О настоящем и будущем

Как вам, создателям «Университета», кажется: человек и птица чему-то могут научиться вместе?

А. М. У человека в принципе колониальный подход ко всем видам: мы берём у мечехвостов кровь, чтобы проверять стерильность медицинских препаратов, и уничтожаем по 20 миллионов кур в месяц, чтобы питаться… Чтобы мы друг у друга учились, нужна жизненная необходимость, а пока что нам не приходится приспосабливаться к птицам — это птицам приходится приспосабливаться к нам. Есть такой образ: Франциск Ассизский беседовал с птицами. Это он их пытался чему-то научить, проповедовал, а не наоборот. Тут хочется передать привет Севе Лисовскому и его замечательному спектаклю «Что ответили птицы Франциску Ассизскому?».

Л. Л. Кто-то говорил, что пение соловьёв произвело очень большое влияние на музыку. У Рамо, композитора эпохи барокко, есть «Перекликание птиц». Это конкретный момент, чему люди научились у птиц: музыке.

«Университет птиц» создавался в первый пандемийный год, 2020. Произошли ли со спектаклем какие-то изменения сейчас?

А. М. Это иммерсивный спектакль, в нём есть интерактив со зрителями — например, в финале можно полетать на крыльях. На предыдущем показе (8 апреля 2022 — прим. ред.) зрители стали передавать крылья друг другу. До этого их брали из рук перформерок и возвращали обратно, а тут стали друг с другом взаимодействовать. Мы сами ведём спектакль, поэтому видели, как это произошло. 

Если говорить в целом, то спектакль через какое-то время после создания настраивается: по ритму, по взаимодействию со зрителем. Мы видим изменения даже по отношению к реальности. Это комплимент себе, но «Университет птиц» воздействует эмоционально тонко — видно, с каким настроением выходят зрители, да и мы сами. В последнее время появилось трагическое звучание.

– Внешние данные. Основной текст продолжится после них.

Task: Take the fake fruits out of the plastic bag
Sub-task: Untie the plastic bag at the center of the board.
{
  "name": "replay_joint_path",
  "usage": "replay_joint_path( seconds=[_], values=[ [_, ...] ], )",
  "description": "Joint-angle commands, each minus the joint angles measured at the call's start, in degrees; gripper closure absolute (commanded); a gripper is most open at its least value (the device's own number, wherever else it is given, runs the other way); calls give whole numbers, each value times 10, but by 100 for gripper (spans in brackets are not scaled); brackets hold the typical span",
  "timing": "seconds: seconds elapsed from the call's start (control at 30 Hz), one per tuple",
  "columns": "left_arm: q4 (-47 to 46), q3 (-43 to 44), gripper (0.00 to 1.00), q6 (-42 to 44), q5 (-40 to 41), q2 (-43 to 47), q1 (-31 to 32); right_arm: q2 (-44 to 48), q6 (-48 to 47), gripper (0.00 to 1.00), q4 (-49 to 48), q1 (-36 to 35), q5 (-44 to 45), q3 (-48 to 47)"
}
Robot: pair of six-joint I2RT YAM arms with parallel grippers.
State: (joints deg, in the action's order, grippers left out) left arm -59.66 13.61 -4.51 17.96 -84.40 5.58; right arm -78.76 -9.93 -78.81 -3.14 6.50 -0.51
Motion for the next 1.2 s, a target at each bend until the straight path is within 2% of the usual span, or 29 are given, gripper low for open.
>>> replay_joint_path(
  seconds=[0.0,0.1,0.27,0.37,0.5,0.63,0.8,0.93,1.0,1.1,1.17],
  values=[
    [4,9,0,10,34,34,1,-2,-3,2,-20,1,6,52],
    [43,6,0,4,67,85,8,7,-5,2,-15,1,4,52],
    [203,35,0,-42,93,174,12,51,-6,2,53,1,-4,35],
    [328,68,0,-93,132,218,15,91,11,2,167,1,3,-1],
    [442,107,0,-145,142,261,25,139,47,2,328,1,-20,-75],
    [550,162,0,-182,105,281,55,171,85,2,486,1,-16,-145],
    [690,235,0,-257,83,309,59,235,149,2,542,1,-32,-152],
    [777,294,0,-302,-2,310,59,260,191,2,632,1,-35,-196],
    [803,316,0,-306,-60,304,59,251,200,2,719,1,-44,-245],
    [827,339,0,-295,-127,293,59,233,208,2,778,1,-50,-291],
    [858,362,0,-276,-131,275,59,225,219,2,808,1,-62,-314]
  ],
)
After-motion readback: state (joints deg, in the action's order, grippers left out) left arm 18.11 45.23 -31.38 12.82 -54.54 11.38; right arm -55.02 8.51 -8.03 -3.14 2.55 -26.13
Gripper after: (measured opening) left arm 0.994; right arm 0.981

Л. Л. Конечно, важно, что это спектакль мирного времени. В один из первых дней после 24 февраля я видел подпись под видео, что обстрелы распугали птиц. Тогда меня поразил этот комментарий, но сейчас уже, кажется, не до того. Когда происходят такие вещи, у людей загрубляется восприятие, и на испуганных птиц перестают обращать внимание.

А. М. Да, по масштабу наш спектакль сейчас стал, скорее, развлечением для детей. Не могу сказать, что он достаточно резонирует с происходящим. В нём слишком много утешающего, он сразу сообщает людям: «Всё хорошо». Интонация успокаивает, но это иллюзорное, ложное чувство.

Как думаете, что бы птицы сейчас могли сказать людям?

А. М. Мы можем только слушать и интерпретировать. Вчера были в Свиблово, утки так орали! 

Л. Л. Это у них сейчас выбор места для гнездования, как раз поздняя весна. 
А. М. Вообще птицы во что бы то ни стало показывают торжество жизни. Но это помимо нас происходит, не к нам обращено. Вообще людям бы друг друга послушать внимательно. Или, не знаю, всем вместе сесть и послушать птиц — что-то нужно, чтобы это всё заканчивалось, а то очень тяжело.